I’ve skipped a lot. I didn’t think you’d want to see all the rest. Printmaking I see closely allied with literature and at the same time, when I was working, I was finding that I had to compete with big paintings. I mean, gosh. Big paintings and little etchings. How do you get noticed? And also I wasn’t interested particularly in editions. I thought ‘this is not working’ but I noticed that I could start with the same plate but the narrative I could paint back into the ink. Because I didn’t have drying racks I had to put the prints on the bed and then I could see the narrative coming. I had a whole exhibition where I put my novels on the wall, and yeah.

This comes further. This is the beginning of the awareness which is of Aboriginal art and I at first found that I was just merely… It was appropriation; it wasn’t working, there was nothing.

And that whole thing, once again, of equal rights, which I titled the work, and also the idea that the Bicentenary – here today gone tomorrow; what’s news today is gone a bit like newspapers that they bundle up. So, I had a lot of them but I also had bundles on the floor but I’m not the only one that’s done that.

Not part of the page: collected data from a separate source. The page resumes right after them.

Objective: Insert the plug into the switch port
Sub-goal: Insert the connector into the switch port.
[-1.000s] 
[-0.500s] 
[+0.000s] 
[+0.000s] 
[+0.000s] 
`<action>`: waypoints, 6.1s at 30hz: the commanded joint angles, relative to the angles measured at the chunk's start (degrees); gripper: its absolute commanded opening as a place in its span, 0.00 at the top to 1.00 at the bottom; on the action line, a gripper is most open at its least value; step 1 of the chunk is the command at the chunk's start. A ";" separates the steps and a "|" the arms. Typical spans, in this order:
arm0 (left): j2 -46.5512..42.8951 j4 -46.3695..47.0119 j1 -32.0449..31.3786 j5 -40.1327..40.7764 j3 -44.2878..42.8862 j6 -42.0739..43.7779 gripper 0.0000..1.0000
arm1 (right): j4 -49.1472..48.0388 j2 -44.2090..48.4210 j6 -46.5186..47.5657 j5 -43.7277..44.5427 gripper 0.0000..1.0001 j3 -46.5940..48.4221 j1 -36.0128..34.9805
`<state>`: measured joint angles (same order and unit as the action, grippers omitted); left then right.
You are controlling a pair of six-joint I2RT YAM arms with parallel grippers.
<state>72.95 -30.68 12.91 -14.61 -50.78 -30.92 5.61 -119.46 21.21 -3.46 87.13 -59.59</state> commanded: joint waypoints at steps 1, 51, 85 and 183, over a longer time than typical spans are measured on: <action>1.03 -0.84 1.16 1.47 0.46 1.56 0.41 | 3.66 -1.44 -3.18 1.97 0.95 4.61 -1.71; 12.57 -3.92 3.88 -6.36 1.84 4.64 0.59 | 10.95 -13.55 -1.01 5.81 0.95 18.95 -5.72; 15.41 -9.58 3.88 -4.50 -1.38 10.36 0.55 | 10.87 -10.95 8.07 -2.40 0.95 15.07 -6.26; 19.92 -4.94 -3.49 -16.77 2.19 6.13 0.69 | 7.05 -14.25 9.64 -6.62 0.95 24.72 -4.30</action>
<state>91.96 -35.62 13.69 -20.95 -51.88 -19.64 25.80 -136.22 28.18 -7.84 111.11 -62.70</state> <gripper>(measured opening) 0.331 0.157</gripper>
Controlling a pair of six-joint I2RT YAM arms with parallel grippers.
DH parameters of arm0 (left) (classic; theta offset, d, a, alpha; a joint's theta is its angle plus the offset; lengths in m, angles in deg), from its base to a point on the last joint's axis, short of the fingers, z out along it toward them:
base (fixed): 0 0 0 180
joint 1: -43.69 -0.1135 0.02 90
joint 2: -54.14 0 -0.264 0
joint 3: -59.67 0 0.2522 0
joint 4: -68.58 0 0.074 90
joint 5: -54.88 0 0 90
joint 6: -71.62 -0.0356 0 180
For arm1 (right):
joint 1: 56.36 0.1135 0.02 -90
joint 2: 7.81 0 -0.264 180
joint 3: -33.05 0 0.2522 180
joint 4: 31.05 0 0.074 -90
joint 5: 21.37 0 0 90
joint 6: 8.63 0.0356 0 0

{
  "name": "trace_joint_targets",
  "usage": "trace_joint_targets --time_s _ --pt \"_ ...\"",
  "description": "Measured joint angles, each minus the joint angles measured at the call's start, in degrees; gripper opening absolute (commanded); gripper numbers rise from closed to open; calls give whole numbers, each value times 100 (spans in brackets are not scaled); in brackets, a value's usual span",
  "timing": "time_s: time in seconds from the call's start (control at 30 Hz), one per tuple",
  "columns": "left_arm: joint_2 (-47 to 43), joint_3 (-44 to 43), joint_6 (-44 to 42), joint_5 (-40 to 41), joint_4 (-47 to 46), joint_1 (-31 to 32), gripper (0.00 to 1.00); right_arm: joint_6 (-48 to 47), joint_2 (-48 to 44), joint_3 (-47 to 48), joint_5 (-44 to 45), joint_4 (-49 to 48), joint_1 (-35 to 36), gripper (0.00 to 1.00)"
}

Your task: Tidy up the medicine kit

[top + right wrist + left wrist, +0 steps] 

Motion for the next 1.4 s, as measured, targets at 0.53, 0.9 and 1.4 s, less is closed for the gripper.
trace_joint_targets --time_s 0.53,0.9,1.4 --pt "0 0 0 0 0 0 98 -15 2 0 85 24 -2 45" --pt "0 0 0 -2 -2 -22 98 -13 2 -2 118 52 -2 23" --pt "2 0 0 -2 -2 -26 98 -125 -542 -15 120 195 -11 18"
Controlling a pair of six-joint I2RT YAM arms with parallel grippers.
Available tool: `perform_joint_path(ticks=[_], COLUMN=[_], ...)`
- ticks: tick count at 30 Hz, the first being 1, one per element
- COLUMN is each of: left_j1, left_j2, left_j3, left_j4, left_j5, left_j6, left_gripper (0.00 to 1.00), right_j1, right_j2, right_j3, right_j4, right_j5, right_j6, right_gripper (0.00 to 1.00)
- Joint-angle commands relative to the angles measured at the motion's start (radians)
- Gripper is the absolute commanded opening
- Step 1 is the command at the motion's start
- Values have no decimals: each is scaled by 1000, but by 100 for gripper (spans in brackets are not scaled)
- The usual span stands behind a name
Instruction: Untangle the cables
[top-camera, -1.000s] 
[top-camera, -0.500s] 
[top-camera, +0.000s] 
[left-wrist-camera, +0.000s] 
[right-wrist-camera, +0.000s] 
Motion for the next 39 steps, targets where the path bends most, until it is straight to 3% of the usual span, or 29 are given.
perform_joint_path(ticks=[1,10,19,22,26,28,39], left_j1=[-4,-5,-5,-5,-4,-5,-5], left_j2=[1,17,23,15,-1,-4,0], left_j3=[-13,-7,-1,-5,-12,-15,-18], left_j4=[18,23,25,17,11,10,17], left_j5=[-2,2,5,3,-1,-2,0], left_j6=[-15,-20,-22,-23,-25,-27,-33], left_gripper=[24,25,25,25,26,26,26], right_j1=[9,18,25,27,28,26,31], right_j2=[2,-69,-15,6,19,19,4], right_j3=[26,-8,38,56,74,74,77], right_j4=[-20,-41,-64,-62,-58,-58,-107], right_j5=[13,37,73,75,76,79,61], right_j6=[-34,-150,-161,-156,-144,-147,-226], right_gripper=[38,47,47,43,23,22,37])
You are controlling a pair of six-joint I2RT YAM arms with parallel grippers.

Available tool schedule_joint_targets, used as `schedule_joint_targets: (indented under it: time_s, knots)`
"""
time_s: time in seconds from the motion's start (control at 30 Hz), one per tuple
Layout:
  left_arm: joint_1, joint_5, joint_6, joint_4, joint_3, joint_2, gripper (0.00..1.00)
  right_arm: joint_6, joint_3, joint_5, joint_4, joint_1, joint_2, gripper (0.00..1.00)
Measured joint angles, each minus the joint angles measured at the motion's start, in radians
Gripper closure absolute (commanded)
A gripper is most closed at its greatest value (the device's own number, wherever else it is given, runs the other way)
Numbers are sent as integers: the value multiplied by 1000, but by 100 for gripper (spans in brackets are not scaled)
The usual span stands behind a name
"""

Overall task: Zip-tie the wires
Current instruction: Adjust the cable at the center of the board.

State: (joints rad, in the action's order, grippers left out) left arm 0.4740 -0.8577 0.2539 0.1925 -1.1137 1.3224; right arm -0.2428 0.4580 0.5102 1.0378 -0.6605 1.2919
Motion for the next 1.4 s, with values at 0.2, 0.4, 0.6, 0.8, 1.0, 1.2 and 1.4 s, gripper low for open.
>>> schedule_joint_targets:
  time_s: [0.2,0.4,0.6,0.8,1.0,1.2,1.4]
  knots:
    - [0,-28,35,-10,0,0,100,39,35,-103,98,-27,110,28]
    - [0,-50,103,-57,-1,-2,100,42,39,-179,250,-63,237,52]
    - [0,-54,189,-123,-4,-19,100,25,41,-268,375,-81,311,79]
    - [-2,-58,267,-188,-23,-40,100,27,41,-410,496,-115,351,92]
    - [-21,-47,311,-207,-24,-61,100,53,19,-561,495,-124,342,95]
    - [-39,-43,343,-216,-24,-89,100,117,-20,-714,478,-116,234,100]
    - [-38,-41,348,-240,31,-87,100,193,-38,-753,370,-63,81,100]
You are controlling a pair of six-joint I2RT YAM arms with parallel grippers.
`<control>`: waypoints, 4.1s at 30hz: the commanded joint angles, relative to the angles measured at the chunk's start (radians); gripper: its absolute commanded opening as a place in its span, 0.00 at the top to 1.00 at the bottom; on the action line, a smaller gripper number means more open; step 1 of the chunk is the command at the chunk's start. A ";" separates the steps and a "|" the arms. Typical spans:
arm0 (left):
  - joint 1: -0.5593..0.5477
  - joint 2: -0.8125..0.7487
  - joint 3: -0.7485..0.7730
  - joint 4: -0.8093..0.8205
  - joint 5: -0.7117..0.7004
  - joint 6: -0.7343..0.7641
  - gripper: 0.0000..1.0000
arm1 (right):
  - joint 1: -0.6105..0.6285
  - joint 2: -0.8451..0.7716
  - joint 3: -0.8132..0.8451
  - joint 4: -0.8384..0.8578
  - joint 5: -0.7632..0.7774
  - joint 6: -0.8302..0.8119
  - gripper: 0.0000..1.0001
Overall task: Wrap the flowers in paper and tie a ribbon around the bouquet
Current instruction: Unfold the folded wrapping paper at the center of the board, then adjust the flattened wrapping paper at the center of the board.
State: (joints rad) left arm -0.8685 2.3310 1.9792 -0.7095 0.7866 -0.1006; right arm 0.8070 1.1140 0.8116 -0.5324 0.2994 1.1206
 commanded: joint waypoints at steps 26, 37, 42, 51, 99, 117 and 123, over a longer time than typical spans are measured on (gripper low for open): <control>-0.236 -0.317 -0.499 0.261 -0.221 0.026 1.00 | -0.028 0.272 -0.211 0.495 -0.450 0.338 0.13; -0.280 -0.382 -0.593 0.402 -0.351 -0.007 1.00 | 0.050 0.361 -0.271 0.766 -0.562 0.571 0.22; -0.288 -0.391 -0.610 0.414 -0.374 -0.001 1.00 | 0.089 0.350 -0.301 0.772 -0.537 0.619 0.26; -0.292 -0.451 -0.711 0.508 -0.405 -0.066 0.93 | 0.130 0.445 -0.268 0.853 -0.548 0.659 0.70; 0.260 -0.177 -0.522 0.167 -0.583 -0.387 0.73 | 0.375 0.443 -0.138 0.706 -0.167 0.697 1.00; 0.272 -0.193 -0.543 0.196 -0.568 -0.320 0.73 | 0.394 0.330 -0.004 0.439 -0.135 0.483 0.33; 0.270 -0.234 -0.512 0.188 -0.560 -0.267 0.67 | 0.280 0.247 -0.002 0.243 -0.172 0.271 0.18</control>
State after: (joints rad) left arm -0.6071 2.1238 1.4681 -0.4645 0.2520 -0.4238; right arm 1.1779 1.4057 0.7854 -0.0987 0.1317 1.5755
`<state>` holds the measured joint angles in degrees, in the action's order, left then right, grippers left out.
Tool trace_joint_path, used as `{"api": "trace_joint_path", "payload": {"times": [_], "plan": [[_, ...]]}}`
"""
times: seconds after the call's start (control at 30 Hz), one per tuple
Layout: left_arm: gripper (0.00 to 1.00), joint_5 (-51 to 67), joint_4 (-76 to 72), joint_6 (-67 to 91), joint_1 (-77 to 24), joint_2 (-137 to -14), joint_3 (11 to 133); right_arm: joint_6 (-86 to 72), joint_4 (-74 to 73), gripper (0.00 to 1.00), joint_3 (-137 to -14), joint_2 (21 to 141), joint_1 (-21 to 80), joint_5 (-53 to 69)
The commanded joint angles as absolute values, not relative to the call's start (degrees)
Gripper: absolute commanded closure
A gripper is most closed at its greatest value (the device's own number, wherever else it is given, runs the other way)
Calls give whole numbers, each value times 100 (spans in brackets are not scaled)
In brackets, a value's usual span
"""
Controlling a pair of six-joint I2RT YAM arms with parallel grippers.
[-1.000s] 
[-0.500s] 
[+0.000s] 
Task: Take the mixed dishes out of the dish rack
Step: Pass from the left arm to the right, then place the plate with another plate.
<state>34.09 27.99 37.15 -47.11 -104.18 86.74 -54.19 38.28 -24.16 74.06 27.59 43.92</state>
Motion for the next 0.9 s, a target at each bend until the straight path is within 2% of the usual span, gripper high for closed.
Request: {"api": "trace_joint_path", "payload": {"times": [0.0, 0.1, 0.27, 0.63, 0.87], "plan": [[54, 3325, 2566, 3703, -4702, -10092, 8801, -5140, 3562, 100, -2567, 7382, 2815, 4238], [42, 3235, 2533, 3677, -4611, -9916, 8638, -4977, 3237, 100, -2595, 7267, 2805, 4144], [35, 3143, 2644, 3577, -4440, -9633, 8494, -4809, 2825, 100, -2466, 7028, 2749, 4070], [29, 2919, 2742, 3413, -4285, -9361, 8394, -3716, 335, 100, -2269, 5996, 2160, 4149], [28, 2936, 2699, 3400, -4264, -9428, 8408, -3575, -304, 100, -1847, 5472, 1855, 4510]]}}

The Bicentenary; good things came out of it but also there’s lots of memorabilia and nostalgia and collective guilt — wow! So, I hope people aren’t offended. I made my ‘teabags’ and first of all I did photocopies of comics and the headlines and then I reduced them down and down and down, and swapped them for Liptons teabags and lined them up with the black babies and the white babies and sort of marching into war.

When I did that photograph I kept thinking of Olive Cotton. She did that beautiful Teacup ballet. The shadows were lovely.

This is never going to get a viewing in a gallery. It’s been and done. We left Black Heath and I had ‘the Last Supper’.

 

I knew that these photocopies would never get to a gallery so I chopped them all up and made them into the bunting and I made mad hats, so I had that mixture of ‘Mad hatter’s party’. We held it in the little Masonic Hall of Black Heath and we had a band, and it was the best exhibition you’ve ever been to.

 

These are just a friend’s prints, so you’ve got to bear with me. That’s them. And I was questioned: ‘Why aren’t they women?’ and I said ‘Oh, it doesn’t matter. A woman has orchestrated all this.’ Mind you, by the end of the night they all had time playing Christ — I’m sorry — and it was quite interesting because they were all Black Heath artists and Mountains artists and the Communist Party and Greenpeace, and they all knew how to sing Onward, Christian Soldiers.

That’s one end of the table and that’s the other end of the table. Ned Kelly is at the end. We had to rope in two sons because we didn’t have enough men, and the prints are on the mugs and the plates and the anti–Bicentenary comics. I hope you don’t mind because I just love them. That’s a few of them. Oh, they’re very dark.

That’s my husband in the umbrella.

 

And there they are – they sort of lurched forth into song. They’re terrible. I thought you’d like that one. I mean, at the same time it is serious. It is, it is.

That’s one view of the Last Supper that no one ever thought of doing, the back. And at this stage there’s one work that I really wanted to show and it’s in the box but we don’t need to open it because I sent some slides down saying ‘Help, Roger, can you get these developed?’ which he did. I took two reels of film to get one slide or two. I’ll see.

That’s not a good slide but it was the anti–Bicentenary birthday cake. Do you remember the one they were going to build over the Cross? It’s the prints. I think some are upstairs. What it actually says, perhaps it shows better… No, it doesn’t. It’s the I, the O and the U, and I used the white avenging angels and the black babies.

And that’s it. Thank you.

 

© Kate Lohse, 1989.
Transcript of paper presented at The First Australian Print Symposium, National Gallery of Australia, Canberra, 1989.